House Democrats Introduce The Heroes Act

Bold, Transformative Legislation Meets the Challenge of the Coronavirus Pandemic

A Statement from the Building the California Dream Alliance

WASHINGTON — House Democrats today introduced The Heroes Act, a bold and comprehensive coronavirus response bill that will meet the challenge this pandemic poses to our nation.

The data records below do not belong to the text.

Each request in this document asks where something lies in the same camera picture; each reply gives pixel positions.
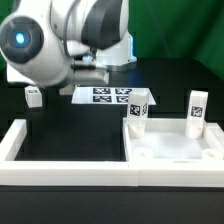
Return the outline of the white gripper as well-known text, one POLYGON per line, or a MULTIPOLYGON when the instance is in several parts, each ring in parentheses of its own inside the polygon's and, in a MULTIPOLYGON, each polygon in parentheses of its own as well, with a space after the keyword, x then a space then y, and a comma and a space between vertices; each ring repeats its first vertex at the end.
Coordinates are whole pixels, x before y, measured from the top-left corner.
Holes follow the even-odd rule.
POLYGON ((75 60, 71 65, 70 77, 59 94, 72 95, 77 86, 105 86, 109 83, 109 69, 94 59, 75 60))

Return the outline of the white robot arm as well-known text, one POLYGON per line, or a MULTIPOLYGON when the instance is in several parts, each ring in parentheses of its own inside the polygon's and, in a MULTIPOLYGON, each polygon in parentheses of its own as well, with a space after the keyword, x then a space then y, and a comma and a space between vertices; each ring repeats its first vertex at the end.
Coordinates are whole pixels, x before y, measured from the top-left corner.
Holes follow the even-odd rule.
POLYGON ((39 88, 106 85, 136 62, 129 0, 15 0, 0 23, 7 81, 39 88))

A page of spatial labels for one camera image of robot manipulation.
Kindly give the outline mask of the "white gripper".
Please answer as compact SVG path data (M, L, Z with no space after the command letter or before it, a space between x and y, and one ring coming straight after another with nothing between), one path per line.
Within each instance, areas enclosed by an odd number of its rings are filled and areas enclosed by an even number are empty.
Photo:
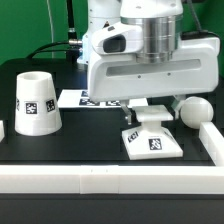
M216 37L178 41L166 62L139 63L143 30L139 26L116 23L92 35L88 66L88 94L94 102L174 96L172 109L179 111L185 94L213 91L219 81ZM132 113L120 102L128 125Z

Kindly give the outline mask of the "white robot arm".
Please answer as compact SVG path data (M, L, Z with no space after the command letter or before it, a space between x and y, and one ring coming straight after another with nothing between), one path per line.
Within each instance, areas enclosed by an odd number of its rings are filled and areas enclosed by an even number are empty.
M92 35L88 94L118 100L131 122L131 99L213 91L220 40L181 38L181 0L123 0L120 21Z

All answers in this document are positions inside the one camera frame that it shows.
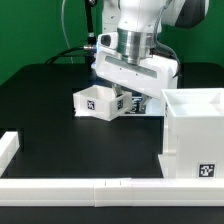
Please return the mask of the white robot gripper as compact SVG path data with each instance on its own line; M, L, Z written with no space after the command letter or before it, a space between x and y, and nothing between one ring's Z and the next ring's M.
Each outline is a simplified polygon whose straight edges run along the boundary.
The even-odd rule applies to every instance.
M117 47L116 32L98 36L95 70L99 77L113 83L116 98L123 95L121 86L142 93L139 112L144 114L149 96L159 99L162 89L177 88L178 62L175 59L153 55L134 65L122 59Z

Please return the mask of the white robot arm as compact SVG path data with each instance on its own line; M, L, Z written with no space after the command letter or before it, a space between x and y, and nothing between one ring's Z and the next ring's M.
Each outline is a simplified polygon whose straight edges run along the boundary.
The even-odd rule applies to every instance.
M119 95L126 87L141 95L143 112L163 89L175 89L180 60L158 41L163 25L193 28L204 20L209 0L117 0L118 22L113 32L98 36L96 73L112 83Z

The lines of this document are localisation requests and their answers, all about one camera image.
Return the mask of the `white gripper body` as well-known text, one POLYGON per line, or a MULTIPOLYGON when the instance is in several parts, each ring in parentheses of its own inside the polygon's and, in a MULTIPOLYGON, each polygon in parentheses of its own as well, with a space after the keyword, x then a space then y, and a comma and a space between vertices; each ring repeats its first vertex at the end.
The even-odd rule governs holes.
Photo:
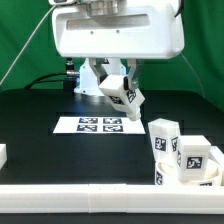
POLYGON ((63 57, 169 59, 184 48, 180 0, 50 0, 63 57))

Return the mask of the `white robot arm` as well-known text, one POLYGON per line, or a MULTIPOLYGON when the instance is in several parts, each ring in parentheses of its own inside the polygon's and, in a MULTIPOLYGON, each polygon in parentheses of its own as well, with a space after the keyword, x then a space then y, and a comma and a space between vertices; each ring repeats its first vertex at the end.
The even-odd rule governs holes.
POLYGON ((138 86, 146 59, 170 59, 184 48, 183 0, 48 0, 58 53, 83 58, 76 93, 103 95, 107 76, 138 86))

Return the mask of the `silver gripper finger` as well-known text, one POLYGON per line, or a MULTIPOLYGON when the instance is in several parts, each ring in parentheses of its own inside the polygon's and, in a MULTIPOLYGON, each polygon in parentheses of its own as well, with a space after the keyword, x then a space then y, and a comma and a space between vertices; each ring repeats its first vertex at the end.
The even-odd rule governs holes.
POLYGON ((124 89, 136 90, 139 86, 138 77, 142 72, 144 66, 143 59, 128 59, 127 64, 129 67, 128 75, 124 77, 124 89))
POLYGON ((97 77, 97 83, 101 84, 108 76, 104 65, 108 64, 109 61, 107 58, 90 58, 89 65, 97 77))

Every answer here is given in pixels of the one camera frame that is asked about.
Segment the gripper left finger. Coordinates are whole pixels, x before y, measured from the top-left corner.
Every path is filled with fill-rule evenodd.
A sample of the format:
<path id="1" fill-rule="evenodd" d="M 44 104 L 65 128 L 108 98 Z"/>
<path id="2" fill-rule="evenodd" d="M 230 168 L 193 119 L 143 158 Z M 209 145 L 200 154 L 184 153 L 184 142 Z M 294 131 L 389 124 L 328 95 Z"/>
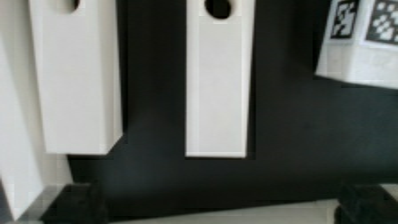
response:
<path id="1" fill-rule="evenodd" d="M 108 224 L 108 208 L 94 183 L 49 186 L 17 218 L 21 224 Z"/>

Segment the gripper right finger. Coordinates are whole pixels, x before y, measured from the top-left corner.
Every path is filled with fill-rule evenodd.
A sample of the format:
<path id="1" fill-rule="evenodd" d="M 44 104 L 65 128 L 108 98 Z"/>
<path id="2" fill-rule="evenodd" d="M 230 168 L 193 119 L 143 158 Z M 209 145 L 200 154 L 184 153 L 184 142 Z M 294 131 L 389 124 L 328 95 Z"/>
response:
<path id="1" fill-rule="evenodd" d="M 398 224 L 398 183 L 342 185 L 333 224 Z"/>

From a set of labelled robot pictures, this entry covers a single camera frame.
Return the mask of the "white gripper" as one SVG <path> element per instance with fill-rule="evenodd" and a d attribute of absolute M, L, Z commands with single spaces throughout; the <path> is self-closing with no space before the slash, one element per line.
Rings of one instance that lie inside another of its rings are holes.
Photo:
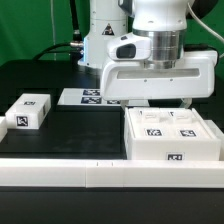
<path fill-rule="evenodd" d="M 146 61 L 108 59 L 100 80 L 105 100 L 121 100 L 123 110 L 129 100 L 181 99 L 180 108 L 188 109 L 191 98 L 207 98 L 215 86 L 217 52 L 185 52 L 169 69 L 152 68 Z"/>

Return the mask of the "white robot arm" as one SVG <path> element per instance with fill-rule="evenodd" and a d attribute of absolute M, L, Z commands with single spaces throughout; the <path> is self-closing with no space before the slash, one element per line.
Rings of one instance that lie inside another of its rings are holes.
<path fill-rule="evenodd" d="M 122 106 L 194 98 L 214 92 L 220 56 L 187 45 L 187 19 L 201 20 L 201 0 L 90 0 L 90 31 L 81 66 L 100 76 L 100 95 Z"/>

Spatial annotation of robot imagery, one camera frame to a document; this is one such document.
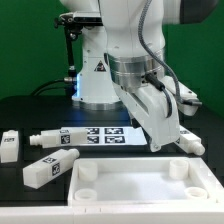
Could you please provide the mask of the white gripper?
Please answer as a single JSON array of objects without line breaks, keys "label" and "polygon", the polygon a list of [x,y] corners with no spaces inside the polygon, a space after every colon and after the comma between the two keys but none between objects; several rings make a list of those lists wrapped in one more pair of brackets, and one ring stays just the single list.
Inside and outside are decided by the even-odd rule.
[{"label": "white gripper", "polygon": [[180,135],[179,116],[176,101],[171,93],[172,113],[168,117],[168,103],[165,94],[151,84],[145,84],[133,92],[113,84],[116,94],[151,138],[150,149],[159,151],[162,146],[175,142]]}]

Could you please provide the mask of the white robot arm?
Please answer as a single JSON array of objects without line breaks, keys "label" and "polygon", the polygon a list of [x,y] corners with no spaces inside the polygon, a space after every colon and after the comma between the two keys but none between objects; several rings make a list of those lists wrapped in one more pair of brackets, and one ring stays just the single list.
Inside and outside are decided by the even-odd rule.
[{"label": "white robot arm", "polygon": [[219,0],[60,0],[67,16],[106,31],[103,50],[117,96],[134,123],[149,135],[150,149],[180,138],[180,112],[201,105],[164,61],[164,24],[204,21]]}]

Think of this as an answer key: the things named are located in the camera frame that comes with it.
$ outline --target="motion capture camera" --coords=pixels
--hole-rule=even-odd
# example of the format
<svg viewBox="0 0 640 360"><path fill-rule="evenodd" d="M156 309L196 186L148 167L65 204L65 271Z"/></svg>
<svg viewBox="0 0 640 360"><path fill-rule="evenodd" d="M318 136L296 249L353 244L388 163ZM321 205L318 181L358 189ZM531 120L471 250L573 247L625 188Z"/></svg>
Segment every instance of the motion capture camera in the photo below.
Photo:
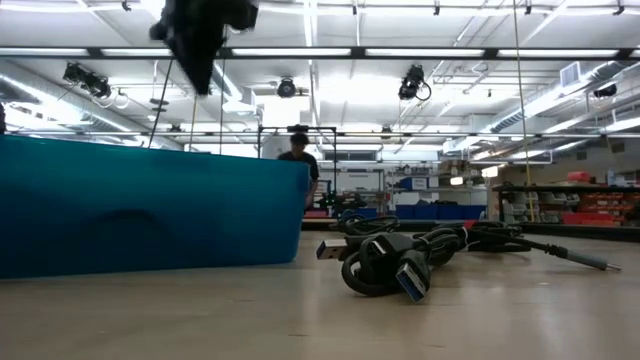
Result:
<svg viewBox="0 0 640 360"><path fill-rule="evenodd" d="M419 98L418 92L422 86L425 86L429 90L429 96L426 98ZM431 88L424 81L424 70L420 65L411 65L411 68L407 72L407 76L402 79L402 85L400 85L400 91L398 91L398 97L400 100L411 100L418 98L418 100L426 101L431 97Z"/></svg>

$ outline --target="blue container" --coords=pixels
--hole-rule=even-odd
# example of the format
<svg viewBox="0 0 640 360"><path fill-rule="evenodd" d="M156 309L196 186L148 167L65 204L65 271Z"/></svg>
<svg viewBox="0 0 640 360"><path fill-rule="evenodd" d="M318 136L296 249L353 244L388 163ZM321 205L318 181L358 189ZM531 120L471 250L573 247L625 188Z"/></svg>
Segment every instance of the blue container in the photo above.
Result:
<svg viewBox="0 0 640 360"><path fill-rule="evenodd" d="M398 219L415 219L414 205L396 205L396 217Z"/></svg>
<svg viewBox="0 0 640 360"><path fill-rule="evenodd" d="M297 162L15 136L0 164L0 278L289 262L309 187Z"/></svg>
<svg viewBox="0 0 640 360"><path fill-rule="evenodd" d="M362 215L367 219L372 219L374 217L378 217L378 210L370 208L360 208L356 209L356 214Z"/></svg>
<svg viewBox="0 0 640 360"><path fill-rule="evenodd" d="M465 205L462 209L462 216L467 220L478 220L480 214L486 209L485 205Z"/></svg>
<svg viewBox="0 0 640 360"><path fill-rule="evenodd" d="M429 178L407 177L398 182L401 188L410 191L427 190L429 188Z"/></svg>
<svg viewBox="0 0 640 360"><path fill-rule="evenodd" d="M438 205L438 220L462 220L462 206Z"/></svg>
<svg viewBox="0 0 640 360"><path fill-rule="evenodd" d="M438 205L416 205L415 218L420 220L438 219Z"/></svg>

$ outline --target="cable plug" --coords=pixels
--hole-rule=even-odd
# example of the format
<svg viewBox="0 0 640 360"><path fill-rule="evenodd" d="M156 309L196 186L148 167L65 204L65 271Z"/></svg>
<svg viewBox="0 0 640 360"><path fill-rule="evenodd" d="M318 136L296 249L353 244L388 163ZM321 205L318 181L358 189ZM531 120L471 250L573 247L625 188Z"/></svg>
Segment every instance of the cable plug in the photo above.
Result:
<svg viewBox="0 0 640 360"><path fill-rule="evenodd" d="M425 298L431 286L431 271L424 254L408 250L399 261L396 279L414 302Z"/></svg>
<svg viewBox="0 0 640 360"><path fill-rule="evenodd" d="M622 267L616 264L610 264L607 260L597 258L591 255L580 254L575 251L571 251L565 247L557 246L557 245L549 245L547 244L548 250L545 251L550 255L554 255L561 259L567 259L569 261L577 262L582 265L587 265L594 267L596 269L600 269L602 271L605 270L615 270L622 271Z"/></svg>

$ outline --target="black shirt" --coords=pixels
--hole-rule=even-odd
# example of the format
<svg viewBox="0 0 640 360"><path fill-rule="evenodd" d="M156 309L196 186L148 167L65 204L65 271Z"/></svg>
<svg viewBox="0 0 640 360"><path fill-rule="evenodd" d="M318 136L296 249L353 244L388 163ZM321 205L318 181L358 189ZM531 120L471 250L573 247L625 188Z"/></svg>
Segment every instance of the black shirt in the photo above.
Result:
<svg viewBox="0 0 640 360"><path fill-rule="evenodd" d="M320 173L318 172L318 162L313 155L307 154L306 152L302 153L302 157L296 158L293 156L291 151L287 151L286 153L280 154L278 156L278 160L286 160L286 161L300 161L303 163L309 164L311 180L316 181L318 177L320 177Z"/></svg>

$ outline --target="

The more than $3 trillion legislation protects the lives and livelihoods of the American people. Among its many provisions, the bill:

Honors our heroes, by providing nearly $1 trillion to state, local, territorial and tribal governments who desperately need funds to pay vital workers like first responders, health workers, and teachers who keep us safe and are in danger of losing their jobs

Establishes a Heroes’ Fund for essential workers, with $200 billion to ensure that essential workers who have risked their lives working during the pandemic receive hazard pay

Supports testing, tracing and treatment, by providing another $75 billion for coronavirus testing, contact tracing and isolation measures, ensuring every American can access free coronavirus treatment, and supporting hospitals and providers

Provides additional direct payments, cushioning the economic blow of the coronavirus crisis with a second round of more substantial economic impact payments of $1,200 per family member, up to $6,000 per household

Protects payrolls, by enhancing the new employee retention tax credit that encourages employers to keep employees on payroll, allowing 60 million Americans to remain connected to their paychecks and benefits

Ensures worker safety, by requiring OSHA to issue a strong, enforceable standard within seven days to require all workplaces to develop and implement infection control plans based on CDC expertise, and prevents employers from retaliating against workers who report infection control problems

Supports small businesses and nonprofits, by strengthening the Payroll Protection Program to ensure that it reaches underserved communities, nonprofits of all sizes and types and responds flexibly to small businesses by providing $10 billion for Covid-19 emergency grants through the Economic Injury Disaster Loan program

Preserves health coverage, by protecting Americans losing their employer-provided health insurance with COBRA subsidies to maintain their coverage and creating a special enrollment period in the ACA exchanges for uninsured Americans

Extends unemployment benefits, ensuring weekly $600 federal unemployment payments through next January, providing a vital safety net for the record number of Americans who are unemployed

Bolsters housing assistance, helping struggling families afford a safe place to live with $175 billion in new supports to assist renters and homeowners make monthly rent, mortgage and utility payments and other housing-related costs

Strengthens food security, addressing rising hunger with a 15 percent increase to the maximum SNAP benefit and additional funding for nutrition programs that help families put food on the table

Safeguards our democracy, with new resources to ensure safe elections, an accurate Census, and preserve the Postal Service

The Heroes Act was introduced by Appropriations Committee Chairwoman Nita M. Lowey (D-NY) and co-sponsored by Education and Labor Committee Chairman Robert C. “Bobby” Scott (D-VA), Energy and Commerce Committee Chairman Frank Pallone, Jr. (D-NJ), Financial Services Committee Chairwoman Maxine Waters (D-CA), Foreign Affairs Committee Chairman Eliot L. Engel (D-NY), Judiciary Committee Chairman Jerrold Nadler (D-NY), Natural Resources Committee Chairman Raúl M. Grijalva (D-AZ), Oversight and Reform Committee Chairwoman Carolyn B. Maloney (D-NY), Small Business Committee Chairwoman Nydia M. Velázquez (D-NY), Veterans Affairs Committee Chairman Mark Takano (D-CA) and Ways and Means Committee Chairman Richard E. Neal (D-MA).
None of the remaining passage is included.